When adding a certificate to a keystore, you have the option to password-protect the certificate entry. If you do this, make sure it has the same password as the keystore itself.

Connect from xDI Designer

When you want to connect to an instance of xDI Runtime from Designer, define this instance in a runtime metadata object. Defining a runtime in this way allows you to execute mappings and processes on that runtime from within Designer.

Follow these instructions to create runtime metadata.

Use your own certificates

To let Designer use your self-signed certificates, add startup options to the semarchy-xdi-designer-*.ini file to let Designer find your keystore. This INI file is in the Designer installation directory.

The semarchy-xdi-designer.ini file is sensitive to extra spaces or line breaks. You should make a backup the file before making any changes. You can also find a default version in the Designer download.
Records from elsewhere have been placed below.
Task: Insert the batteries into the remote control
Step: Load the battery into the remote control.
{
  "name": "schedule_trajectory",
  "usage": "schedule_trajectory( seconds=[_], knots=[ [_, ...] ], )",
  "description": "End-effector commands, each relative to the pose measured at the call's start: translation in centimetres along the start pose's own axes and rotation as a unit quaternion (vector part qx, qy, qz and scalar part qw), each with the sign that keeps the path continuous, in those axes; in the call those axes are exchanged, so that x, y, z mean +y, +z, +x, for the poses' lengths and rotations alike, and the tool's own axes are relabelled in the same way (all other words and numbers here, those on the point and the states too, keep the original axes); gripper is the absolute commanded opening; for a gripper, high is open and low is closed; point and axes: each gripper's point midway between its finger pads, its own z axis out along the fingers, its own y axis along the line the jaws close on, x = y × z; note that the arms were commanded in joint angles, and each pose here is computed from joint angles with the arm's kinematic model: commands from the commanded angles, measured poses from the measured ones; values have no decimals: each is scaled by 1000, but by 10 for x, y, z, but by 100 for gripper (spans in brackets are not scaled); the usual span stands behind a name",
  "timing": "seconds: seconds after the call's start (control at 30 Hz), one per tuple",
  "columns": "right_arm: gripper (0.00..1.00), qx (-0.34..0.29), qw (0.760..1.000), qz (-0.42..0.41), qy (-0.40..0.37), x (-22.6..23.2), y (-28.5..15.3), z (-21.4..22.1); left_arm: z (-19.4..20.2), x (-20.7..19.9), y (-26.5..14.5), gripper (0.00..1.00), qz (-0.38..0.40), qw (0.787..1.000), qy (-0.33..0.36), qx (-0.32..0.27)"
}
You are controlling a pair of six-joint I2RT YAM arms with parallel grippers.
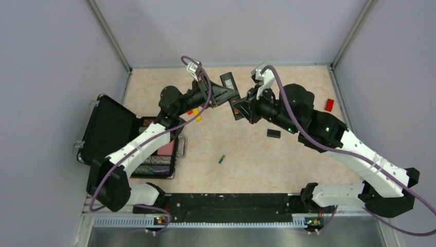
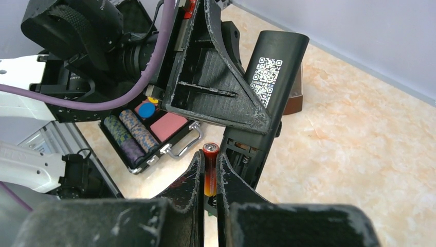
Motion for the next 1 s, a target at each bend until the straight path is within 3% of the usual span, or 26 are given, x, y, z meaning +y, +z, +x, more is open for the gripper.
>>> schedule_trajectory(
  seconds=[0.0,0.63,0.97],
  knots=[
    [0,-12,1000,7,-8,-3,-1,-9,-4,-28,-1,0,41,999,29,-10],
    [0,31,999,21,-20,-9,10,22,-1,-36,-7,0,55,997,47,-10],
    [5,58,998,24,-12,-10,12,38,-4,-40,-9,0,61,997,51,-26]
  ],
)
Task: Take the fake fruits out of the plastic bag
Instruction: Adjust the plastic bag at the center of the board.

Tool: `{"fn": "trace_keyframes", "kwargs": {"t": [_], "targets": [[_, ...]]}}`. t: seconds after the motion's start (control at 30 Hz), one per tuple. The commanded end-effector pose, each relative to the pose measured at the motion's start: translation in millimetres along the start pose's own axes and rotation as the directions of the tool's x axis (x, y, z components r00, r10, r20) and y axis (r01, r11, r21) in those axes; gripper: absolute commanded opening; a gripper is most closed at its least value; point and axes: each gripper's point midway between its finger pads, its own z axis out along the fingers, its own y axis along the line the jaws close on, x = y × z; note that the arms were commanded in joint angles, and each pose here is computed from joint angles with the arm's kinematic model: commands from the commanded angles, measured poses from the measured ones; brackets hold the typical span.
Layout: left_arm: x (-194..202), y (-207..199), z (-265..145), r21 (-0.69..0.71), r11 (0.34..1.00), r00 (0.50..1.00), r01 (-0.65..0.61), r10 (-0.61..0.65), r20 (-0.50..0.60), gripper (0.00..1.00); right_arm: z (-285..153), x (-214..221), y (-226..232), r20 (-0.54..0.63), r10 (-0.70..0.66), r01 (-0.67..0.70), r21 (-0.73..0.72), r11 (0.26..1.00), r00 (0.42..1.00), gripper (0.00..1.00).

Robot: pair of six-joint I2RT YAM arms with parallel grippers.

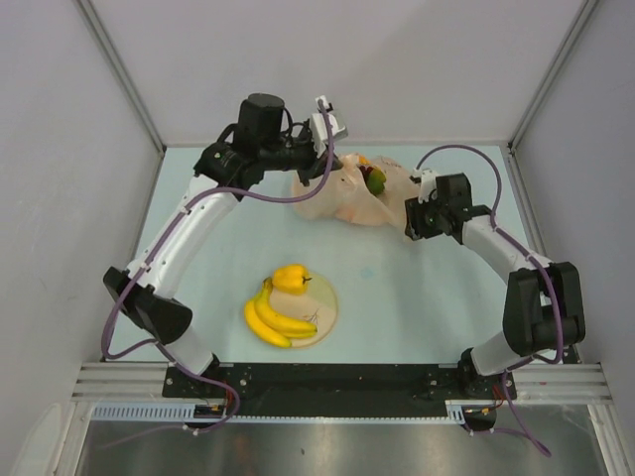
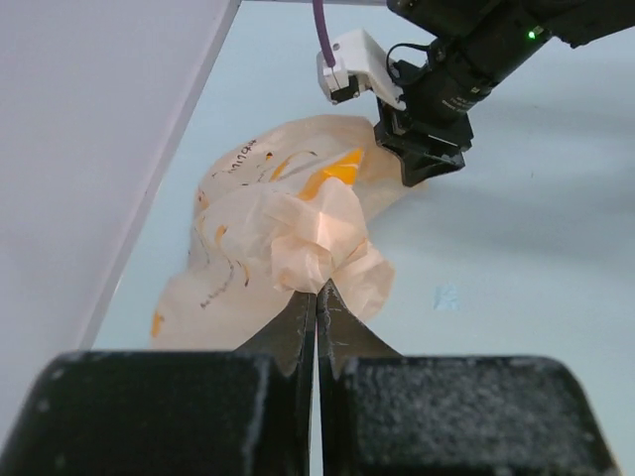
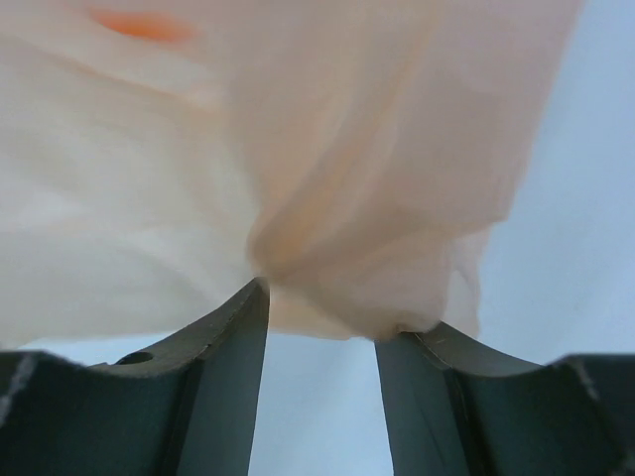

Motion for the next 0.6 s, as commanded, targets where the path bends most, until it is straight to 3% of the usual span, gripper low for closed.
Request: {"fn": "trace_keyframes", "kwargs": {"t": [0.0,0.13,0.3,0.57], "targets": [[21.0,-3.8,-0.6,0.044,0.999,0.998,0.014,-0.011,-0.062,0.0,-20.4,-71.3,48.0,0.218,-0.112,0.154,-0.187,0.97,0.969,0.5],[70.4,-9.8,4.3,0.057,0.994,0.985,0.09,-0.08,-0.149,0.0,-37.8,-102.5,81.3,0.353,-0.196,0.302,-0.279,0.911,0.915,0.53],[109.3,-17.1,0.3,0.045,0.991,0.972,0.124,-0.112,-0.206,0.0,-49.0,-116.5,80.4,0.418,-0.177,0.332,-0.335,0.882,0.891,0.52],[116.6,-23.1,0.3,0.047,0.985,0.966,0.166,-0.153,-0.211,0.0,-6.1,-143.6,84.0,0.437,-0.151,0.307,-0.31,0.9,0.886,0.47]]}}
Open the file appropriate to your operating system in a text editor, and add these lines at the end of the file:

-Djavax.net.ssl.trustStore=<keystore file path>
-Djavax.net.ssl.trustStoreType=<keystore_type>
-Djavax.net.ssl.trustStorePassword=<keystore and key password>

Replace the values in angled brackets by the full path to your keystore, the keystore type, and the password. Here is an example:

-Djavax.net.ssl.trustStore="D:/certificates/mykeystore.jks"
-Djavax.net.ssl.trustStoreType=jks
-Djavax.net.ssl.trustStorePassword=keystorepass

Turn off certificate checking

You can disable certificate checking for debugging or testing purposes. The runtime still encrypts the connection, but Java does not perform any certificate validity checks.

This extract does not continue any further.